Healthcare

for people with haemophilia is primarily delivered through a network of jurisdictional based Haemophilia Treatment Centres (HTC) that are funded under respective devolved state or territory arrangements. The HTC are founded on a comprehensive care model which encourages an integrated approach to the management of haemophilia in a manner which obtains the greatest patient benefit from multidisciplinary care. Our framework for the management of treatment for people with haemophilia involves a number of groups that represent patients and care givers, specialist healthcare professionals, HTC, industry partnerships and all Australian governments. At the highest level, it operates on the basis of an informal shared responsibility, RG-7388 datasheet or ethos, to deliver the most effective health outcomes possible while recognizing the need for efficiency.

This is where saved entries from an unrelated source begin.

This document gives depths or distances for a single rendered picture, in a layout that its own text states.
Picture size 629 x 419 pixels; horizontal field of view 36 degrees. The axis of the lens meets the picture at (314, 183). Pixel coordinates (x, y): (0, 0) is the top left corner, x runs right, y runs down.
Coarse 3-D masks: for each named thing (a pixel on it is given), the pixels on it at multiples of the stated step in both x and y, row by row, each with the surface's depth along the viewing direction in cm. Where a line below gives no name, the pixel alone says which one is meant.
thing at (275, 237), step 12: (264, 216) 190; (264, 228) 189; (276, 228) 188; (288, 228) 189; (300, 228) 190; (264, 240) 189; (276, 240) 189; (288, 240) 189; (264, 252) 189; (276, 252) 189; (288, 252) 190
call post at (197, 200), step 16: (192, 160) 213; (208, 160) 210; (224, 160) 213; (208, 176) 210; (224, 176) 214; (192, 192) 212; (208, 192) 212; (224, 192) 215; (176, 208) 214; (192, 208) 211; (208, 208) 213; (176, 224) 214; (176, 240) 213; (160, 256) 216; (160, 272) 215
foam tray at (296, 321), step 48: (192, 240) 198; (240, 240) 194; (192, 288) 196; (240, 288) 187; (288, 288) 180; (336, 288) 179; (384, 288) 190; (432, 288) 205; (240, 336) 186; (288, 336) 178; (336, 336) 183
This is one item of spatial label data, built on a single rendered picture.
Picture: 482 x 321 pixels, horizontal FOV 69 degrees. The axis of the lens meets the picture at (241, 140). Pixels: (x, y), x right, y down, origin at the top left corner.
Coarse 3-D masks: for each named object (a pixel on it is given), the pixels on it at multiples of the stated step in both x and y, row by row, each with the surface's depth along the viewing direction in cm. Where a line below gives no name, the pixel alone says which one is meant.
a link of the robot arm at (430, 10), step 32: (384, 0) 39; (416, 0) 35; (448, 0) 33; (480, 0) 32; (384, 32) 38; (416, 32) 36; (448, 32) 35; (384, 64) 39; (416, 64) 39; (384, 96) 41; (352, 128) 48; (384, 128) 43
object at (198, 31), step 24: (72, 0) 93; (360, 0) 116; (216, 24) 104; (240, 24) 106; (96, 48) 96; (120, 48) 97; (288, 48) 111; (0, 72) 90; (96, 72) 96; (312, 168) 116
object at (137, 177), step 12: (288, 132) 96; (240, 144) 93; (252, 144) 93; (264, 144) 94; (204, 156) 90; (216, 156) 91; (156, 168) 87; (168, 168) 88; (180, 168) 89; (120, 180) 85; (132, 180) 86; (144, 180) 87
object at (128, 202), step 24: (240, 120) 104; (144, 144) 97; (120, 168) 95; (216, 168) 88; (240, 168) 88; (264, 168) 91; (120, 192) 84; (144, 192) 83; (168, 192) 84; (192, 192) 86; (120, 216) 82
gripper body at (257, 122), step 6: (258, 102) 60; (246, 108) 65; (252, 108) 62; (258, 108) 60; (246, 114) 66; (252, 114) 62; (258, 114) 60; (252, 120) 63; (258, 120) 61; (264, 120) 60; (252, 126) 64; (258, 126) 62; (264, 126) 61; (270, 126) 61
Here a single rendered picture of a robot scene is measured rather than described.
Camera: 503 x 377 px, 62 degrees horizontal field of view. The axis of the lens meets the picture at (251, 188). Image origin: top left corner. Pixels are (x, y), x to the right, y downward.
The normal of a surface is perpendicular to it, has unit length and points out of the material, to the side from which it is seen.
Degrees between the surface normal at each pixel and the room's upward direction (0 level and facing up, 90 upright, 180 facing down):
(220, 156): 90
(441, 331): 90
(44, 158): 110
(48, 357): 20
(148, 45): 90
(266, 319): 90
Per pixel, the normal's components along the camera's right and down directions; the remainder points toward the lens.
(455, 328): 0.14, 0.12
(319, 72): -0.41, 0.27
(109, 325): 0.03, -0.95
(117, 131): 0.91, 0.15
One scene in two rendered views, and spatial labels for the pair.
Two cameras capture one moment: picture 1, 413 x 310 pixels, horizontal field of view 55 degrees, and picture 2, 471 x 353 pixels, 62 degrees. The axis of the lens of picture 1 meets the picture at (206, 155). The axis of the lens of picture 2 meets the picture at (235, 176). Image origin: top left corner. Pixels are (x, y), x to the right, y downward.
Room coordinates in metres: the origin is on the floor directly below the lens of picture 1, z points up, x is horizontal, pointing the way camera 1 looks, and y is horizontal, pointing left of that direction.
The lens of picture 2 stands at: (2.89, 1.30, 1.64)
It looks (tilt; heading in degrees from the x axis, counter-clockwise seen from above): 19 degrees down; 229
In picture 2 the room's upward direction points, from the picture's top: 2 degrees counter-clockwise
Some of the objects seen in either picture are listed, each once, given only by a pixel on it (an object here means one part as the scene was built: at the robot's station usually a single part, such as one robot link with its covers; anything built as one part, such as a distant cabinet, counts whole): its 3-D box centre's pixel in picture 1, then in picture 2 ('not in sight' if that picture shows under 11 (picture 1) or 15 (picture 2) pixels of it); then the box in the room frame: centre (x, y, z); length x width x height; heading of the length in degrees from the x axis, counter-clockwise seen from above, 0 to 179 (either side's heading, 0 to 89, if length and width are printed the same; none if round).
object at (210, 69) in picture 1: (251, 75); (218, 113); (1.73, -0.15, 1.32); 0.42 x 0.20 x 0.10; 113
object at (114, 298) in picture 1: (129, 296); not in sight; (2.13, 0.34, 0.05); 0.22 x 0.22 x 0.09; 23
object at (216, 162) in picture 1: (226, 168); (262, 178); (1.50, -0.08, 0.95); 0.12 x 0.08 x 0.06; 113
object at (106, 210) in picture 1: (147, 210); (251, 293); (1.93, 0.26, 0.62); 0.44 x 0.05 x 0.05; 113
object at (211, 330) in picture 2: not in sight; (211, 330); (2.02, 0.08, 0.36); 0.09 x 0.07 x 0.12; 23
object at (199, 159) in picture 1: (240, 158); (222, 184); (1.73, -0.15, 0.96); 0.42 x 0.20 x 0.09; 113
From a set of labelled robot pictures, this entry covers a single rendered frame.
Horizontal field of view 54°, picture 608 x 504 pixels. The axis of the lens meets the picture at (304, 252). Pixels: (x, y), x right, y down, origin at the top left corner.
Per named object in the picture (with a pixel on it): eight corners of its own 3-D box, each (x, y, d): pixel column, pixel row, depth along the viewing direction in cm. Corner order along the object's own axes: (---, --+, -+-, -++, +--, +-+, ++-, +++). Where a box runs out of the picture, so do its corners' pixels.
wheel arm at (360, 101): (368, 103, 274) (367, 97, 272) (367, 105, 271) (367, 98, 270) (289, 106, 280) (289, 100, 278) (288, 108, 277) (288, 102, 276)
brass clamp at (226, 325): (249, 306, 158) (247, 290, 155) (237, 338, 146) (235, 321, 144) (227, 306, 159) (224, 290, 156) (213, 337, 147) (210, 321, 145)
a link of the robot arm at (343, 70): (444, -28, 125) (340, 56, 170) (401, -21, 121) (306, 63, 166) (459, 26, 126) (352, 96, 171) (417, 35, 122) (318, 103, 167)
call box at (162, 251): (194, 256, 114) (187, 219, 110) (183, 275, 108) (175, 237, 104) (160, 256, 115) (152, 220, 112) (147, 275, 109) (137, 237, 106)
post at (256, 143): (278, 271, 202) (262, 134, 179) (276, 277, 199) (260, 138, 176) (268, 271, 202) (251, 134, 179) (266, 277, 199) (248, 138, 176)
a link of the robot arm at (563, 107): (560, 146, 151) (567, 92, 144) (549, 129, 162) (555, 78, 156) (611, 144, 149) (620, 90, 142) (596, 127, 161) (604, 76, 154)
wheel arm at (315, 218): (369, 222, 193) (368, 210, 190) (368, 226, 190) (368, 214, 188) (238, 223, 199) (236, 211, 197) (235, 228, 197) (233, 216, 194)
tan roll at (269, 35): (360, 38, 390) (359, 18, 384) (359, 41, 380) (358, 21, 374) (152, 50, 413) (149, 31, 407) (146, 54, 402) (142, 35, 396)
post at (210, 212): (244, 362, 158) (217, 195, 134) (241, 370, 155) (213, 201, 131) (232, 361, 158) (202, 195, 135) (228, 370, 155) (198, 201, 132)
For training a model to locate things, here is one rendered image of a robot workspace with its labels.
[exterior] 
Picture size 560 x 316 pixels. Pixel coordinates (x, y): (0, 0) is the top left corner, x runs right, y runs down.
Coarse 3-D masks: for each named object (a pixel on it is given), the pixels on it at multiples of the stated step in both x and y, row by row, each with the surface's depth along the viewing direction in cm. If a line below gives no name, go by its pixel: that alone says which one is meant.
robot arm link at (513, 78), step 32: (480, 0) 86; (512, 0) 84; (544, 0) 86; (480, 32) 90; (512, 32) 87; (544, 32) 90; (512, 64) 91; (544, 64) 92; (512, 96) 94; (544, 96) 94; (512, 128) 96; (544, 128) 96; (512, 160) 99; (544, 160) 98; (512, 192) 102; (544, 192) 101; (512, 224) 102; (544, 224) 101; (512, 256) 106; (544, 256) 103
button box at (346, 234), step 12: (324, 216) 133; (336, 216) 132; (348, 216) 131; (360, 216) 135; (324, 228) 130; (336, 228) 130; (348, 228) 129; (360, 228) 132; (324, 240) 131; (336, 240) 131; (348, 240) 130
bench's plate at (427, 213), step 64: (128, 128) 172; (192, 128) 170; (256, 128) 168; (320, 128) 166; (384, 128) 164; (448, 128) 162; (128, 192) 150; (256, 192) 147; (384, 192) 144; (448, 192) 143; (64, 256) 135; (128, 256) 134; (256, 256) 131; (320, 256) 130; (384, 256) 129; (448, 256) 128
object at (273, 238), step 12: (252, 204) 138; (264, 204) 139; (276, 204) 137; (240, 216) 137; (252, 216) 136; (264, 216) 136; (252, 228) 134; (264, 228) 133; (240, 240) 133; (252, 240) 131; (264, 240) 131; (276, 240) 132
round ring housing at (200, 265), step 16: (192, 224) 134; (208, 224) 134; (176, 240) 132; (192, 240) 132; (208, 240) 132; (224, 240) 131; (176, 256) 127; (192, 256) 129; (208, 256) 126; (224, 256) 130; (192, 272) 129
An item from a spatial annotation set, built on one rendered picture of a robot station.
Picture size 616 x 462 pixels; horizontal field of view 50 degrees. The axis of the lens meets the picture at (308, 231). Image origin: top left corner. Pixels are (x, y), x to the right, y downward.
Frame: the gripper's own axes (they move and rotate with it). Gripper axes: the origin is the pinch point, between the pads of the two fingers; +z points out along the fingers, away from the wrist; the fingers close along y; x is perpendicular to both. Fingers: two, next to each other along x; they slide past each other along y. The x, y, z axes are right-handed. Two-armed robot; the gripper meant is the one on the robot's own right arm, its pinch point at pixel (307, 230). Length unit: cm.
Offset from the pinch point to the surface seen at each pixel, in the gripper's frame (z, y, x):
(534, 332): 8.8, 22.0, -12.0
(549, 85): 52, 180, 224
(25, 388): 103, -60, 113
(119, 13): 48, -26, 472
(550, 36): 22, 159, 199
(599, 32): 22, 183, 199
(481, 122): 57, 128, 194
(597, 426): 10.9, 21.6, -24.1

The NBA facilitates the funding and formal elements of the framework by establishing outcome or project based forums that include representation from all relevant stakeholders. At the core of the national framework are formal partnership forums and Deforolimus clinical trial consultative processes that oversee key outcomes or projects to support or improve haemophilia care. Coordinated by the NBA, the number, composition and life of these forums change as specific outcomes are delivered or new projects arise. Importantly, many of these forums are executive in nature and provide stakeholders with direct input to funding decisions. Some key examples include: 1 The ABDR (Australian Bleeding

Disorder Registry) Steering Committee, chaired by AHCDO (Australian Haemophilia Centres’ Directors Organisation), which oversees the development and operation of the nationally funded ABDR. The ABDR, including the newly launched MyABDR, is a world leading national clinical registry for patients with bleeding disorders, used on a daily basis by clinicians and patients as a clinical tool. The Sodium butyrate formal forums are complemented with regular and robust cross representation and planning consultation between the NBA and each stakeholder group. The Australian collaborative model has delivered an ongoing programme of improvement outcomes for funders, stakeholders and, most importantly, patients. Haemophilia care in Australia meets or exceeds every one of the 10 European principles of haemophilia care [45]. In addition, the national arrangements in Australia exhibit many of the macro-characteristics deemed as world best practice. Some key highlights include the following: Australia’s national procurement arrangements realize the best product price and associated service arrangements available globally. As identified by Hay, best price enhances affordability, and hence provision of effective haemophilia care [46]. Australia provides access to prophylaxis and home treatment while realizing a declining per capita usage of FVIII (6.